1. **Wrong target**: The technique targets non-reasoning LLMs, but Claude Code's complex tasks already use Opus (with thinking). Simple tasks on Sonnet/Haiku don't need accuracy optimization - they need speed.

2. **Not user-implementable**: Users can't intercept their own prompts in Claude Code.

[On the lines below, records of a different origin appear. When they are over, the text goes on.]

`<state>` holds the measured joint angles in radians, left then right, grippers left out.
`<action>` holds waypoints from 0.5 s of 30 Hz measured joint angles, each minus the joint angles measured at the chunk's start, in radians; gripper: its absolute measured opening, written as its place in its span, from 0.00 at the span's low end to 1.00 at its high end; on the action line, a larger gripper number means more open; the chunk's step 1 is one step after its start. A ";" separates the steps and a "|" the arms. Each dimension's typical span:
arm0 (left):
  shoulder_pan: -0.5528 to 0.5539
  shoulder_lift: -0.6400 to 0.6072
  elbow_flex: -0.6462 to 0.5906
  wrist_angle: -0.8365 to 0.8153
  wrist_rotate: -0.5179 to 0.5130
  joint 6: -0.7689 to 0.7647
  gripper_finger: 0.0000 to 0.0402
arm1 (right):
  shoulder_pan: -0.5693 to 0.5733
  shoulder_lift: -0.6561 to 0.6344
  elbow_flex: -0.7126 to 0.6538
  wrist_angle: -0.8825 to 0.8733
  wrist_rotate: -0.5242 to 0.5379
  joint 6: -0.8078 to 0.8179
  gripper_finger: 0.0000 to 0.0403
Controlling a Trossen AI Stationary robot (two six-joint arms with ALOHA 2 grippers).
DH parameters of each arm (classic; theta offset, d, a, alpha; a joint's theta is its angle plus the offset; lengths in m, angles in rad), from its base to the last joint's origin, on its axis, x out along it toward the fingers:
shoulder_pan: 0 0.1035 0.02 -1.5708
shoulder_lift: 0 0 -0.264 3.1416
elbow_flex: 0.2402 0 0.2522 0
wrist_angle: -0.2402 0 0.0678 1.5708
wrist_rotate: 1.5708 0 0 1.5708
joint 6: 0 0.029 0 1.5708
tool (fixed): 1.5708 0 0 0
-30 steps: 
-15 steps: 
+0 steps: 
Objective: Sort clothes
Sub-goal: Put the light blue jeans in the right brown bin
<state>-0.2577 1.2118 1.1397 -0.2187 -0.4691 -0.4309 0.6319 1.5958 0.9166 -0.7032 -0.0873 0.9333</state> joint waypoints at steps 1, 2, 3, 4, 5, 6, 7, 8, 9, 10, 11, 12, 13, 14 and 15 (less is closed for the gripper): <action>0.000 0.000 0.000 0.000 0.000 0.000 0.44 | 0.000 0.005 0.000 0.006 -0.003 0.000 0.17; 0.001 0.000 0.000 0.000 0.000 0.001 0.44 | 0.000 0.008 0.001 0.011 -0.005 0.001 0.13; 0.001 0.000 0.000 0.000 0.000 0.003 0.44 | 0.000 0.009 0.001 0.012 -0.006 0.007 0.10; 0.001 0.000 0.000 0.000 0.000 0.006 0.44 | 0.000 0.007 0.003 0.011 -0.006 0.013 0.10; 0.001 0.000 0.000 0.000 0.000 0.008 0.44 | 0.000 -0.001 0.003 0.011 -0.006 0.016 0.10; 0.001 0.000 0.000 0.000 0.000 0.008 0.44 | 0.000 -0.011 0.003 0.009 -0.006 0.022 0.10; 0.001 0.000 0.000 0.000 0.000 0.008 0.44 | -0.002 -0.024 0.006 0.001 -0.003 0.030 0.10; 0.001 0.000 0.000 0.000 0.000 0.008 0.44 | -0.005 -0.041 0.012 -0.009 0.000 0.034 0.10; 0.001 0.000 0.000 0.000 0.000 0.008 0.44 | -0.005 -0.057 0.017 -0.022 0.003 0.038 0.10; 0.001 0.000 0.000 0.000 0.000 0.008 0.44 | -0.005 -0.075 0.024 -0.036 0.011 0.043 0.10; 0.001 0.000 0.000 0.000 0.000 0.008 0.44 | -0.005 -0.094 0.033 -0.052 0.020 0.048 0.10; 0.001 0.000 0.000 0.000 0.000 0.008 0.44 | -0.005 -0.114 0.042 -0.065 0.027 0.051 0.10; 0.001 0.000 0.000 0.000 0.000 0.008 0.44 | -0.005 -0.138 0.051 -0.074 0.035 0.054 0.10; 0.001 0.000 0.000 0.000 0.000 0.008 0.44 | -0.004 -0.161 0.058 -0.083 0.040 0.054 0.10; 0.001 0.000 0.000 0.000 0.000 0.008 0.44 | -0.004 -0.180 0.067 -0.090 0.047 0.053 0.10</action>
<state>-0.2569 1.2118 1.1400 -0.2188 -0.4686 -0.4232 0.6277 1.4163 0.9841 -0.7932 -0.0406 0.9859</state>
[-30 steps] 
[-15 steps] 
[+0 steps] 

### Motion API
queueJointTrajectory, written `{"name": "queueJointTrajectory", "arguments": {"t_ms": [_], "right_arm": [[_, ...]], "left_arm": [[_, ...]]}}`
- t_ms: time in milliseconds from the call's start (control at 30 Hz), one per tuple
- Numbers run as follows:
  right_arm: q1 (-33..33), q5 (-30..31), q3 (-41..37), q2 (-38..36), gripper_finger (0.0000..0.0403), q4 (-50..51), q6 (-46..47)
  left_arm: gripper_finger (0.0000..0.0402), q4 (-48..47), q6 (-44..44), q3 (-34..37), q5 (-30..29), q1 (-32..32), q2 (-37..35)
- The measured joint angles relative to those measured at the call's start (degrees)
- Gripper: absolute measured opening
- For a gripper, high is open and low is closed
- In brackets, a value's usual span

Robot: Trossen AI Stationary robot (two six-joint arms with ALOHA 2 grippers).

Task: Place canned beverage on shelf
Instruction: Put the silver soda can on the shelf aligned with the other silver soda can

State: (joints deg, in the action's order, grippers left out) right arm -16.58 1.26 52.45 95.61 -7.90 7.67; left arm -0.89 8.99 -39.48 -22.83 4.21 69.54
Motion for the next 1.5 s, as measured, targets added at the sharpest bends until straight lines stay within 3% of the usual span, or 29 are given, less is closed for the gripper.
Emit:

This would require SDK changes, not documentation.

3. **Zero validation**: No replications, no community adoption, no real-world usage reports after 5 weeks.

4. **Cost-prohibitive**: Doubling input tokens contradicts Claude Code's emphasis on context efficiency and cost management.

5. **Niche application**: Even if valid, it only helps on specific benchmark-style tasks (multiple choice, math) - not the open-ended coding tasks Claude Code handles.

### What Could Change This

- Independent replications with Claude Sonnet 4
- Real-world adoption reports from Claude Code users
- Anthropic acknowledgment or integration
- Evidence that accuracy gains outweigh 2x input cost

### Alternative Recommendation

If users want better accuracy on Sonnet:
- Use **OpusPlan** (Opus for planning, Sonnet for execution) - already documented
- Switch to Opus for critical decisions - already documented
- Use structured prompting (XML tags) - already documented

These are proven techniques in the guide that don't double costs.

---

## 7. Files to NOT Update

- `guide/ultimate-guide.md` - No integration
- `examples/hooks/` - No experimental hook
- `machine-readable/reference.yaml` - No reference

---

## 8. Archive Decision

**Action**: Keep this evaluation in `claudedocs/resource-evaluations/` for future reference.

If the paper gains traction (citations, replications, Anthropic mention), re-evaluate in Q2 2026.